On 12/11/25 4:13 AM, Fengnan Chang wrote:
> 
> 
> ? 2025/12/11 18:33, Jens Axboe ??:
>> On 12/11/25 3:22 AM, Jens Axboe wrote:
>>> On 12/11/25 12:38 AM, Fengnan wrote:
>>>>
>>>> ? 2025/12/11 12:10, Jens Axboe ??:
>>>>> On 12/10/25 7:15 PM, Jens Axboe wrote:
>>>>>> On 12/10/25 1:55 AM, Fengnan Chang wrote:
>>>>>>> In the io_do_iopoll function, when the poll loop of iopoll_list ends, it
>>>>>>> is considered that the current req is the actual completed request.
>>>>>>> This may be reasonable for multi-queue ctx, but is problematic for
>>>>>>> single-queue ctx because the current request may not be done when the
>>>>>>> poll gets to the result. In this case, the completed io needs to wait
>>>>>>> for the first io on the chain to complete before notifying the user,
>>>>>>> which may cause io accumulation in the list.

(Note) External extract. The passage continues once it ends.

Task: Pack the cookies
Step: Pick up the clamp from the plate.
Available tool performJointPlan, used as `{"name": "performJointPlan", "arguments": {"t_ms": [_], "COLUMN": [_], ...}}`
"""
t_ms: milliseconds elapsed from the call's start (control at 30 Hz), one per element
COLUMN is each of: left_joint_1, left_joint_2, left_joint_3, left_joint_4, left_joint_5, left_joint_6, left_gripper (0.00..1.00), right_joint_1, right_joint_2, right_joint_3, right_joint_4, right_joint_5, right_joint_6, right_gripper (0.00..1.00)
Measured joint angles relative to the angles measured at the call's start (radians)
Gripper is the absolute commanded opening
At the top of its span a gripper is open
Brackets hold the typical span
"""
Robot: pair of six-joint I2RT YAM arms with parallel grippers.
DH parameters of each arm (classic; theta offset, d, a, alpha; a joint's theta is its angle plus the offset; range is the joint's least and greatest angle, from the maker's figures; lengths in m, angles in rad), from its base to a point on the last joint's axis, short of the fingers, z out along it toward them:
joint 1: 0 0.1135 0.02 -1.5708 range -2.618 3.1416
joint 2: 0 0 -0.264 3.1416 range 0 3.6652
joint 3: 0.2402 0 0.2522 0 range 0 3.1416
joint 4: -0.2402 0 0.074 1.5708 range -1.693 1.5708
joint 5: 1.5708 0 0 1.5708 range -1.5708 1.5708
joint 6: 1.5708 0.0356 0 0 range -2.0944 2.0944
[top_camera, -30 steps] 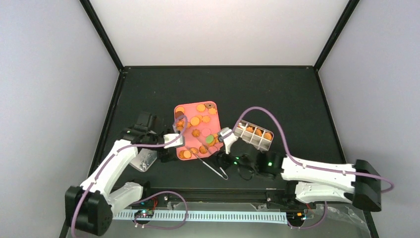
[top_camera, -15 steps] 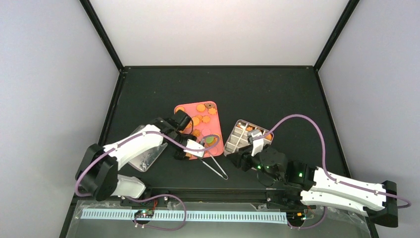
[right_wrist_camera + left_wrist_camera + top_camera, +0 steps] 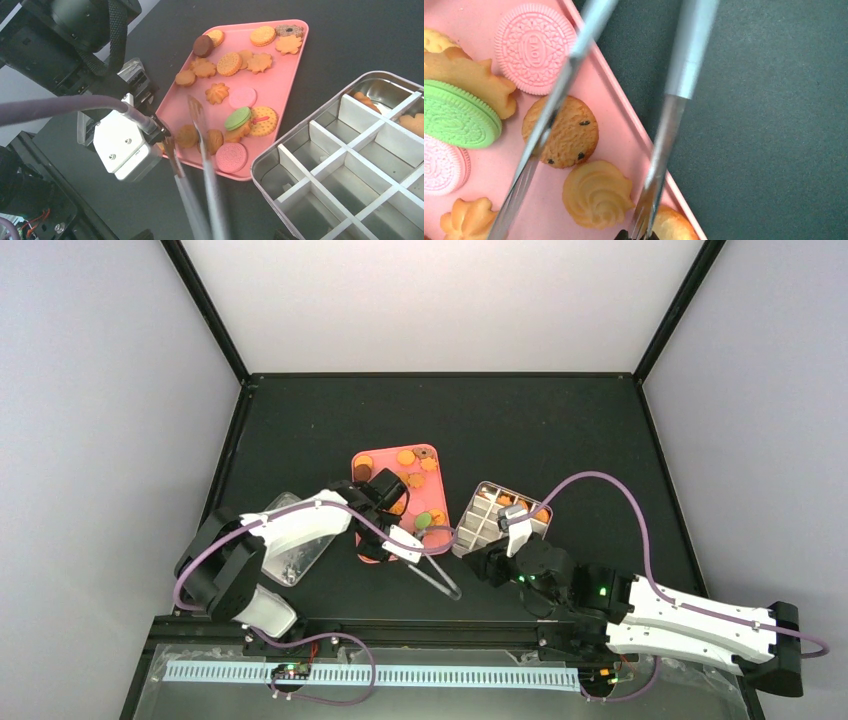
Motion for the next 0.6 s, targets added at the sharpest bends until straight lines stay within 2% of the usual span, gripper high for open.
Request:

>>>>>>> Our modification plan is as follows: change io_wq_work_list to normal
>>>>>>> list so that the iopoll_list list in it can be removed and put into the
>>>>>>> comp_reqs list when the request is completed. This way each io is
>>>>>>> handled independently and all gets processed in time.
>>>>>>>
>>>>>>> After modification,  test with:
>>>>>>>
>>>>>>> ./t/io_uring -p1 -d128 -b4096 -s32 -c32 -F1 -B1 -R1 -X1 -n1 -P1
>>>>>>> /dev/nvme6n1
>>>>>>>
>>>>>>> base IOPS is 725K,  patch IOPS is 782K.
>>>>>>>
>>>>>>> ./t/io_uring -p1 -d128 -b4096 -s32 -c1 -F1 -B1 -R1 -X1 -n1 -P1
>>>>>>> /dev/nvme6n1
>>>>>>>
>>>>>>> Base IOPS is 880k, patch IOPS is 895K.
>>>>>> A few notes on this:
>>>>>>
>>>>>> 1) Manipulating the list in io_complete_rw_iopoll() I don't think is
>>>>>>      necessarily safe. Yes generally this is invoked from the
>>>>>>      owning/polling task, but that's not guaranteed.
>>>>>>
>>>>>> 2) The patch doesn't apply to the current tree, must be an older
>>>>>>      version?
>>>>>>
>>>>>> 3) When hand-applied, it still throws a compile warning about an unused
>>>>>>      variable. Please don't send untested stuff...
>>>>>>
>>>>>> 4) Don't just blatantly bloat the io_kiocb. When you change from a
>>>>>>      singly to a doubly linked list, you're growing the io_kiocb size. You
>>>>>>      should be able to use a union with struct io_task_work for example.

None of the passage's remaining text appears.